Mr. SIVON. One of the major changes in the Dodd-Frank Act was
to give the Fed regulatory and supervisory authority over a number
of insurance companies. In fairness to them, I think they have been
moving slowly in the manner in which they have been exercising
that authority.
On the other hand, as I noted in my testimony, we think it is
very important for the agency to appreciate the distinction between
the business of insurance and the business of banking, and some
of the supervisory policy statements that they have put out have
been more aimed at banking than recognizing the distinct issues
that an insurance company faces.
The most recent action that they took last year was to propose
capital standards for the insurers that they regulate. They proposed two alternative standards: one called the consolidated approach for the very largest insurers that they regulate; and another
called a building block approach for the savings and loan holding
companies that are owned by insurance companies.
The building block approach is based upon State insurance regulation. And so it is our strong view that as the Fed moves forward
in regulating capital requirements for the insurers that it regulates
it doesn’t layer on yet a new type of capital requirement, but look
to what the States have done and build on this building block approach for capital requirements for insurance companies.
Mr. ROYCE. Thank you very much.
And I thank you again, Mr. Chairman, and I thank our witnesses.
Chairman LUETKEMEYER. The gentleman’s time has expired.

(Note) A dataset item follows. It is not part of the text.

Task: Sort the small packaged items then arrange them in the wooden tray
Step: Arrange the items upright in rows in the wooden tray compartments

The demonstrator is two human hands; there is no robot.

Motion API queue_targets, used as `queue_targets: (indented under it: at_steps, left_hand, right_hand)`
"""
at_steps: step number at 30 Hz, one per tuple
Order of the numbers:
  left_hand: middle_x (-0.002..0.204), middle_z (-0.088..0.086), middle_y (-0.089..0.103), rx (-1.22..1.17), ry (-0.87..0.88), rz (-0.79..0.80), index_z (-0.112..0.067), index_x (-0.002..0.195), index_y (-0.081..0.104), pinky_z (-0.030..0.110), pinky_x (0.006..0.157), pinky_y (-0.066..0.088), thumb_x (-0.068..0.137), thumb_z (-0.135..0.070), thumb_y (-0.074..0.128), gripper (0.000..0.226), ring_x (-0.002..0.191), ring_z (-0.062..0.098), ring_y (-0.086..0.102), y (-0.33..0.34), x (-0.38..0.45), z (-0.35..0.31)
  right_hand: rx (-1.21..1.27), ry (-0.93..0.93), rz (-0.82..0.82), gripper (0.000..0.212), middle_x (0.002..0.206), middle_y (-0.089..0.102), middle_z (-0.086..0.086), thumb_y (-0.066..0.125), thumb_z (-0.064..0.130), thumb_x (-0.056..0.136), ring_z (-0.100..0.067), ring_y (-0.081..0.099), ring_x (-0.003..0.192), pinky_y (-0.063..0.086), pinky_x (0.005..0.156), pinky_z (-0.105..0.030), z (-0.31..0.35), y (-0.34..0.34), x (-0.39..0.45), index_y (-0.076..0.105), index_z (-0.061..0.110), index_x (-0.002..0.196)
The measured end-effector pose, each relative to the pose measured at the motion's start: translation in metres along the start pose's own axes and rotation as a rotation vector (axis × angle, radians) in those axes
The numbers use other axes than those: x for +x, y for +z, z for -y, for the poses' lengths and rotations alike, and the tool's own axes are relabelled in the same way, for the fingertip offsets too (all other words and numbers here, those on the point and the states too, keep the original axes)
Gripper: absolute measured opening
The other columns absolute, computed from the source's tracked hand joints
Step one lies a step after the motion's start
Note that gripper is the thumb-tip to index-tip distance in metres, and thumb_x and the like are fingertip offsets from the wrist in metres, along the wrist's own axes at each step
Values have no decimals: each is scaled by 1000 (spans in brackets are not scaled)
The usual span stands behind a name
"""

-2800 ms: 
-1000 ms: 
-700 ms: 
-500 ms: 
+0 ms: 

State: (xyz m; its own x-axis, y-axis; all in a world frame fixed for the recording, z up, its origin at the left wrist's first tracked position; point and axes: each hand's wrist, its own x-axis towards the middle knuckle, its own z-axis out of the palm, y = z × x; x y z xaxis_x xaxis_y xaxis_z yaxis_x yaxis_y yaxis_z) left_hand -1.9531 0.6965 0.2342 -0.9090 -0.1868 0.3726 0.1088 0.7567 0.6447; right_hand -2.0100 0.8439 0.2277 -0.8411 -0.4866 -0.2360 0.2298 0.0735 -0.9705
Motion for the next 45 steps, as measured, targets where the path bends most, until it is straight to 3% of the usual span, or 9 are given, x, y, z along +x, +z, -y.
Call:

We have a situation where we are truly enthralled by your expertise today, and we have another round of questions that we
would like to ask if you guys have some time. We would like to impose on you to be able to do that. Or do you guys have some other
places to go shortly? No? Okay.
Otherwise, we would like to start a second round, and we will
start with the gentleman who is the chairman of the Oversight
Subcommittee, the gentleman from Kentucky, Mr. Barr.
Chairman BARR. Thank you, Mr. Chairman.
And I appreciate the indulgence of our witnesses. We appreciate
the very interesting exchange of ideas here today. What I have
heard from all of the witnesses is a general agreement that Fed
independence, a Fed free from politicization is a goal that we share.
But I think a strong argument can be made that the Fed’s aggressive implementation of the Dodd-Frank Act, that their zealous
supervisory activities, their overregulation arguably, that that has,
in fact, diminished economic growth, that that has undermined
credit availability in capital formation, and that that process, that
process of being engaged in the regulatory supervisory process, has
actually induced the Fed to pursue a radically unconventional and
accommodative monetary policy to offset the growth-destroying effects of the regulatory policies.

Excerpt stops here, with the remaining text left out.